> _ACTIVITY_: Start with the first line of the material. Repeat each line exactly through the one that contains "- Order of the".

> _DATA TO PROCESS_:
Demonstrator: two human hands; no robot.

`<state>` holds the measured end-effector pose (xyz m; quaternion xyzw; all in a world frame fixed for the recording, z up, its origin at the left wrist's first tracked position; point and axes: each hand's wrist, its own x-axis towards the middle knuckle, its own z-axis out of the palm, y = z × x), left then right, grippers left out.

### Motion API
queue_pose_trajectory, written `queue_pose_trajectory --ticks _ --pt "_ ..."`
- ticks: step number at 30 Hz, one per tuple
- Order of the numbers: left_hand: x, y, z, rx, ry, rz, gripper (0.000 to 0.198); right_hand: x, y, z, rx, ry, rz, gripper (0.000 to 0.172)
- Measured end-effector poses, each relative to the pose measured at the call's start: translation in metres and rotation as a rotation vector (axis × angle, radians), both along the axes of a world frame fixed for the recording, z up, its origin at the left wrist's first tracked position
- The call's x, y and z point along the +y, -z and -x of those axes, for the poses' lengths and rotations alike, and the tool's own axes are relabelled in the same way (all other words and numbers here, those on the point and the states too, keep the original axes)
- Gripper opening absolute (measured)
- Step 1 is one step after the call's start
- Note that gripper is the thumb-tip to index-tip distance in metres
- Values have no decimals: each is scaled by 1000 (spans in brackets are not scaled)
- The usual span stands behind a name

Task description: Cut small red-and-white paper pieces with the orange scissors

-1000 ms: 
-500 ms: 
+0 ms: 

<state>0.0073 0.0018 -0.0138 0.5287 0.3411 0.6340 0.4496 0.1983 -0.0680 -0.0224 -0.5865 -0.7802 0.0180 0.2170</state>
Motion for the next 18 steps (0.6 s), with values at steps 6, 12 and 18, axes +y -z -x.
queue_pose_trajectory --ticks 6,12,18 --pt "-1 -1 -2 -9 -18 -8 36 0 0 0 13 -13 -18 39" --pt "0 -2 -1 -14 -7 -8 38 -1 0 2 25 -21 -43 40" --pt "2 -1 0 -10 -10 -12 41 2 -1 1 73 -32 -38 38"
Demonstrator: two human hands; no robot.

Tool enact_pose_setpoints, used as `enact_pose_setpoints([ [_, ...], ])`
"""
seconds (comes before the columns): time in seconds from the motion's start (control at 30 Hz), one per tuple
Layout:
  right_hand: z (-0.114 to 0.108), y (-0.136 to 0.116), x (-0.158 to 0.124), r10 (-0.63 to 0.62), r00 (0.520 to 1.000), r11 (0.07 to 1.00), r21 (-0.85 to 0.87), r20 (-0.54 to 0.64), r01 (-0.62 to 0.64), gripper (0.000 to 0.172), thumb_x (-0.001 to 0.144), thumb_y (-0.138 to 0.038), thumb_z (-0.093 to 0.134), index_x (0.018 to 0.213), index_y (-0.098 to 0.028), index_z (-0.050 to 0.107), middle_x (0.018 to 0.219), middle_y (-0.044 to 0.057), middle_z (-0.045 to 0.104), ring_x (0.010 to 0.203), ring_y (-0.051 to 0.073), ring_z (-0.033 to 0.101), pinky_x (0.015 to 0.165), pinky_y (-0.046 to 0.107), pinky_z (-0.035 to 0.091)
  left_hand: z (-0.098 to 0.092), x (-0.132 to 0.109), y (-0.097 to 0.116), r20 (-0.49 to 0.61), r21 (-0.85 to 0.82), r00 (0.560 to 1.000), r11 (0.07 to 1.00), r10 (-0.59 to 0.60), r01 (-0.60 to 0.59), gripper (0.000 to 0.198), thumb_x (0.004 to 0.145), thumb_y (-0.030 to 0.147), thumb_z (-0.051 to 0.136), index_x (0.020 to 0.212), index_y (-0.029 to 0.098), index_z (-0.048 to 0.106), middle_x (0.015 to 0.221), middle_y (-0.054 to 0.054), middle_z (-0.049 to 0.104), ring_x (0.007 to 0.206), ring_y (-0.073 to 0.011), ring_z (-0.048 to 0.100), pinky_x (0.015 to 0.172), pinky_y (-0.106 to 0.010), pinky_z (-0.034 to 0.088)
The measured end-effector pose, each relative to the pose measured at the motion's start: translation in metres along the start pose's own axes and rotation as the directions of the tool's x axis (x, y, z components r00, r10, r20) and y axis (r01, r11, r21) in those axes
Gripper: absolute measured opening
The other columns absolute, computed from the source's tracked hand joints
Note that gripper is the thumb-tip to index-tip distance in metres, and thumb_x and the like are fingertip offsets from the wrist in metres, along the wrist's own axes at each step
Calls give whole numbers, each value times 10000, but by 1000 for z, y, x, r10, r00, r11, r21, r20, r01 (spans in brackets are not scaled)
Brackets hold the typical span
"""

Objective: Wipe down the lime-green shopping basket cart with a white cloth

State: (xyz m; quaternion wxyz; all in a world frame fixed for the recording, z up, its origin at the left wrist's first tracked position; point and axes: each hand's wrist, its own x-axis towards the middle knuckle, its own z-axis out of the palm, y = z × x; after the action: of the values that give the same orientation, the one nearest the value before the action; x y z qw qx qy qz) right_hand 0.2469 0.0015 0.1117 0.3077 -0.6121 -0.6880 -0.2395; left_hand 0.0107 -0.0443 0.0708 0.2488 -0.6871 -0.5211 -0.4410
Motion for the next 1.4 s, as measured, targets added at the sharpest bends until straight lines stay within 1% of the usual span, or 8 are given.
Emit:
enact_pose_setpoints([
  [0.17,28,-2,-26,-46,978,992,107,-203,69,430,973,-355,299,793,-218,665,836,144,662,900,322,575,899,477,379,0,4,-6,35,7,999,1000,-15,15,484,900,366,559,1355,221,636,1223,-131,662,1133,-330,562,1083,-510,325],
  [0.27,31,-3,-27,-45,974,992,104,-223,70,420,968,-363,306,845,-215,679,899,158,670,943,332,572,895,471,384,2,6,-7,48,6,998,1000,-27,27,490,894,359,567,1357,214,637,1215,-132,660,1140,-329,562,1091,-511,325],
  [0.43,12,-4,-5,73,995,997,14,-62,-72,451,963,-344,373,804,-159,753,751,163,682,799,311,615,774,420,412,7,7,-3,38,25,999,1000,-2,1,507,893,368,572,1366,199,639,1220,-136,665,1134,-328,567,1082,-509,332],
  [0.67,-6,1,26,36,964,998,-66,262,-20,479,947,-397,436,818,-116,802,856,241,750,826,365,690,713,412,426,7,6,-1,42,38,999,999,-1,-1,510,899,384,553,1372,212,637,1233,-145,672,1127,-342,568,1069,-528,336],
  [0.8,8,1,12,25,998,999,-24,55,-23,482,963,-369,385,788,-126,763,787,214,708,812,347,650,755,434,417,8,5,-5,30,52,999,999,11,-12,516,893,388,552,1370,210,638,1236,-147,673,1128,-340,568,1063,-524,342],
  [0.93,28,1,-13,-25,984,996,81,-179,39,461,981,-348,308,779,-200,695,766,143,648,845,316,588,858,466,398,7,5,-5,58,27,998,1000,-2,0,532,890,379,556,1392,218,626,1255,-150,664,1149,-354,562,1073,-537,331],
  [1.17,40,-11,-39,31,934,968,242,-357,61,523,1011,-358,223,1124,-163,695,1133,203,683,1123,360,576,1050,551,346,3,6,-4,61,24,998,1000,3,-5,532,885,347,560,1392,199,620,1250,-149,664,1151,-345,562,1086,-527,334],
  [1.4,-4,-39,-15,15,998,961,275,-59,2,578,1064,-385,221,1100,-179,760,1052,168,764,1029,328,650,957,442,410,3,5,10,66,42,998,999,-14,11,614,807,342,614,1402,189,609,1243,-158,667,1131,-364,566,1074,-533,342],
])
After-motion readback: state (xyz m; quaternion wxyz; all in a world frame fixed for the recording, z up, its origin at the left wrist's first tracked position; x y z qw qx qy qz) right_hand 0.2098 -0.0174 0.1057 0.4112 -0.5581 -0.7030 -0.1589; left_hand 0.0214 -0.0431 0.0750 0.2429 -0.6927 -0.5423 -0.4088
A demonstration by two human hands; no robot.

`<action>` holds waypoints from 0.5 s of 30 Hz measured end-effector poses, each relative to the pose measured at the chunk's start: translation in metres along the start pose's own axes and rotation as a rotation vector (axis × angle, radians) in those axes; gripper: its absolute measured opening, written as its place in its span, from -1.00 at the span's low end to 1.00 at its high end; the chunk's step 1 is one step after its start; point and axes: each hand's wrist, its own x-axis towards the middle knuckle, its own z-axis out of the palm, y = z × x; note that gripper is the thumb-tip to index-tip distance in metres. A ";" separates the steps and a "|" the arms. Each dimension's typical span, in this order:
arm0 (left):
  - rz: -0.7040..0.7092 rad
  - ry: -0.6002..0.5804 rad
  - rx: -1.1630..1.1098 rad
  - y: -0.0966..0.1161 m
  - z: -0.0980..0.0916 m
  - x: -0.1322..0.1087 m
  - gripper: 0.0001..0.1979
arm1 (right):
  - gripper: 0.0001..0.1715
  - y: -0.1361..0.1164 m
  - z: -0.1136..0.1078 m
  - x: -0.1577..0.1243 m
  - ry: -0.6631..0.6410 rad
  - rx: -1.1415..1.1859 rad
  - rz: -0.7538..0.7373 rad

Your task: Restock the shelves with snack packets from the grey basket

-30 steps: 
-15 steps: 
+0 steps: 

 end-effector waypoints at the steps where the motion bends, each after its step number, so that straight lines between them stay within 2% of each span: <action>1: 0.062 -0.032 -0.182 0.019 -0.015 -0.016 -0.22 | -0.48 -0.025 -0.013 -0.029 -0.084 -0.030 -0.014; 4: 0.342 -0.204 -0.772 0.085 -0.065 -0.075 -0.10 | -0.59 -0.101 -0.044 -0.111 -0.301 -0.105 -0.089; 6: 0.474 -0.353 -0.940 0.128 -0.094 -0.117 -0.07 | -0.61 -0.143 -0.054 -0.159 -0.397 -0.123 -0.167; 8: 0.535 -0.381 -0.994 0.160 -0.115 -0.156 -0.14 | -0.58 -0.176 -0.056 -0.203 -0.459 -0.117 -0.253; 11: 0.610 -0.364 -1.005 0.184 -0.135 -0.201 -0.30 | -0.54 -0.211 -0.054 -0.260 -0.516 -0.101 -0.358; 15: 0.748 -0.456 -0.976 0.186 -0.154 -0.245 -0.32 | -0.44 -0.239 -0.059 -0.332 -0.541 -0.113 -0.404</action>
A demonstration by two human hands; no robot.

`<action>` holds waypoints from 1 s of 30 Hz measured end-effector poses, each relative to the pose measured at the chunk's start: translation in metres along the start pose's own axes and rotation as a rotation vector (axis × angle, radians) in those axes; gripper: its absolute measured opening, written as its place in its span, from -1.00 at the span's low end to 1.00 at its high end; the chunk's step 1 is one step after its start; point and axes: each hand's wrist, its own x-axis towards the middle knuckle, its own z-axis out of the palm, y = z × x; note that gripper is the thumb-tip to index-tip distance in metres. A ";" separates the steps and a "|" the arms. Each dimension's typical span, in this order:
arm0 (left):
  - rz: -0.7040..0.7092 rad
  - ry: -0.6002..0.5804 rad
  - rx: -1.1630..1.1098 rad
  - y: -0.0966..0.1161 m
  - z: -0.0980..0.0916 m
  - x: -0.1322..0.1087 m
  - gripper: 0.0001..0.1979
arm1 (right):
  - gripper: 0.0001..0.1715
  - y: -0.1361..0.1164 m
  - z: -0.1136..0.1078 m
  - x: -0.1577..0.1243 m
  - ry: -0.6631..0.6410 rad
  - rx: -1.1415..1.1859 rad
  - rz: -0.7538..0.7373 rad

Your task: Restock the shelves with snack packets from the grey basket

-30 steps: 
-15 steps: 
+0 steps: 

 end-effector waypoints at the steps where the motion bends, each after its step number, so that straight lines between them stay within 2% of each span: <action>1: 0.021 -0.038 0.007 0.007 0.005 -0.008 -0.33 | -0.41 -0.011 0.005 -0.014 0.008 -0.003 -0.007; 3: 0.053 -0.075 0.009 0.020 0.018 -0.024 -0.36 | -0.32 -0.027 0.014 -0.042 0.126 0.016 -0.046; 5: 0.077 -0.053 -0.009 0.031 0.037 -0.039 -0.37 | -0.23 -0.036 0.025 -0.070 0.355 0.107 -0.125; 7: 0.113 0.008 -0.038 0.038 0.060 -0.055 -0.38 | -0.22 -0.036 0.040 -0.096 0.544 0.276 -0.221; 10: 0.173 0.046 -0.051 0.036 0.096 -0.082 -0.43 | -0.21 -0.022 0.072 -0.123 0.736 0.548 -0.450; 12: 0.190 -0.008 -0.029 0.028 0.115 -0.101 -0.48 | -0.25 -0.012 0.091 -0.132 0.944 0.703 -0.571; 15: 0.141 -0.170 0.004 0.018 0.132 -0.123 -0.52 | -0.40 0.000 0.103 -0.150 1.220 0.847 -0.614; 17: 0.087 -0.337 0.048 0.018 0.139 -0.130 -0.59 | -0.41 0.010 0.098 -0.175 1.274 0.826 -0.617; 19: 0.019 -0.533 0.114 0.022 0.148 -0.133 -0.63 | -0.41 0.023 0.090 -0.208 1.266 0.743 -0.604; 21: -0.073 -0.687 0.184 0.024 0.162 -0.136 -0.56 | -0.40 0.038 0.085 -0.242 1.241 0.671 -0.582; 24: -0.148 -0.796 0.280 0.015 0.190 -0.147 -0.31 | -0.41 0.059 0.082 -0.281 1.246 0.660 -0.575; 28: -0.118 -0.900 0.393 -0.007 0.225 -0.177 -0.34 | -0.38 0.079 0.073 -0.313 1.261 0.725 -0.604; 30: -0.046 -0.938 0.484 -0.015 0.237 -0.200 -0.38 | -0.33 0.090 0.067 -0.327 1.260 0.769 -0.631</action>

> _ANSWER_:
Demonstrator: two human hands; no robot.

`<state>` holds the measured end-effector pose (xyz m; quaternion xyzw; all in a world frame fixed for the recording, z up, its origin at the left wrist's first tracked position; point and axes: each hand's wrist, its own x-axis towards the middle knuckle, its own z-axis out of the palm, y = z × x), left then right, grippers left out.

### Motion API
queue_pose_trajectory, written `queue_pose_trajectory --ticks _ --pt "_ ..."`
- ticks: step number at 30 Hz, one per tuple
- Order of the numbers: left_hand: x, y, z, rx, ry, rz, gripper (0.000 to 0.198); right_hand: x, y, z, rx, ry, rz, gripper (0.000 to 0.172)

The required output has now been supplied.